Repeat the lines from the line with "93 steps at" to the line with "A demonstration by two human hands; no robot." in the listing below, keeping both end lines and adding nothing.

Information provided =>
===============
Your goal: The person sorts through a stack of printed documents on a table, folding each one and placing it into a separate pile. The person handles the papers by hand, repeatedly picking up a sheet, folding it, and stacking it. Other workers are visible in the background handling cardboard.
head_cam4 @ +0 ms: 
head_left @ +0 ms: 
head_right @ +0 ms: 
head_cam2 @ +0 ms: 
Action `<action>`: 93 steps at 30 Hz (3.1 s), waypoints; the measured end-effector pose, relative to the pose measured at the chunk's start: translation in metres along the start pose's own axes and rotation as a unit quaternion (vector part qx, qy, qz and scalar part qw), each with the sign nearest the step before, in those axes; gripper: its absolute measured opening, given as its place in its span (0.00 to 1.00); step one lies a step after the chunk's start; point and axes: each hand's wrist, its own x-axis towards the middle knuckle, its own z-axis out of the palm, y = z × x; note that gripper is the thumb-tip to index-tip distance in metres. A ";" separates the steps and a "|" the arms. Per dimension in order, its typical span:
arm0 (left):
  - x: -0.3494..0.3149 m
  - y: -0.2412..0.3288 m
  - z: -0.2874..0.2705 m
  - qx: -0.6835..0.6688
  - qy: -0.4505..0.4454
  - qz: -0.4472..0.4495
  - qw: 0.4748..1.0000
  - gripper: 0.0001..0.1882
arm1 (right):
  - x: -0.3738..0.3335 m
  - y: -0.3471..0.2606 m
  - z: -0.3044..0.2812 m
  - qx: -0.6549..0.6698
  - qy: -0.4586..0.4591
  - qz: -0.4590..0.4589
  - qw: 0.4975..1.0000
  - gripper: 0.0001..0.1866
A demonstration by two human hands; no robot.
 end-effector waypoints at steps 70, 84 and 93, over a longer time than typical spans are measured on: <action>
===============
Your solution =>
Action `<action>`: 93 steps at 30 Hz (3.1 s), waypoints; the measured end-effector pose, relative to the pose measured at the chunk's start: translation in metres along the start pose's own axes and rotation as a unit quaternion (vector part qx, qy, qz and scalar part qw), each with the sign nearest the step before, in those axes; gripper: its absolute measured opening, given as its place in its span (0.00 to 1.00); step one lies a step after the chunk's start; point and axes: each hand's wrist, its own x-axis towards the middle knuckle, its own z-axis out of the palm, y = z × x; note that gripper is the thumb-tip to index-tip distance in metres. A ";" separates the steps and a "|" the arms. Per dimension in order, its typical span:
arm0 (left):
  - x: -0.3494..0.3149 m
  - y: -0.2412..0.3288 m
  - z: -0.2874..0.2705 m
  - qx: -0.6835..0.6688
  - qy: -0.4505..0.4454
  - qz: -0.4472..0.4495
  - qw: 0.4748..1.0000
  - gripper: 0.0001..0.1882
arm1 (right):
  - x: -0.3738..0.3335 m
  - y: -0.3471..0.2606 m
  - z: -0.3044..0.2812 m
  - qx: -0.6549..0.6698
  - qy: -0.4586..0.4591
  - qz: -0.4590..0.4589
  - qw: 0.4975..1.0000
  - gripper: 0.0001..0.1866
A demonstration by two human hands; no robot.

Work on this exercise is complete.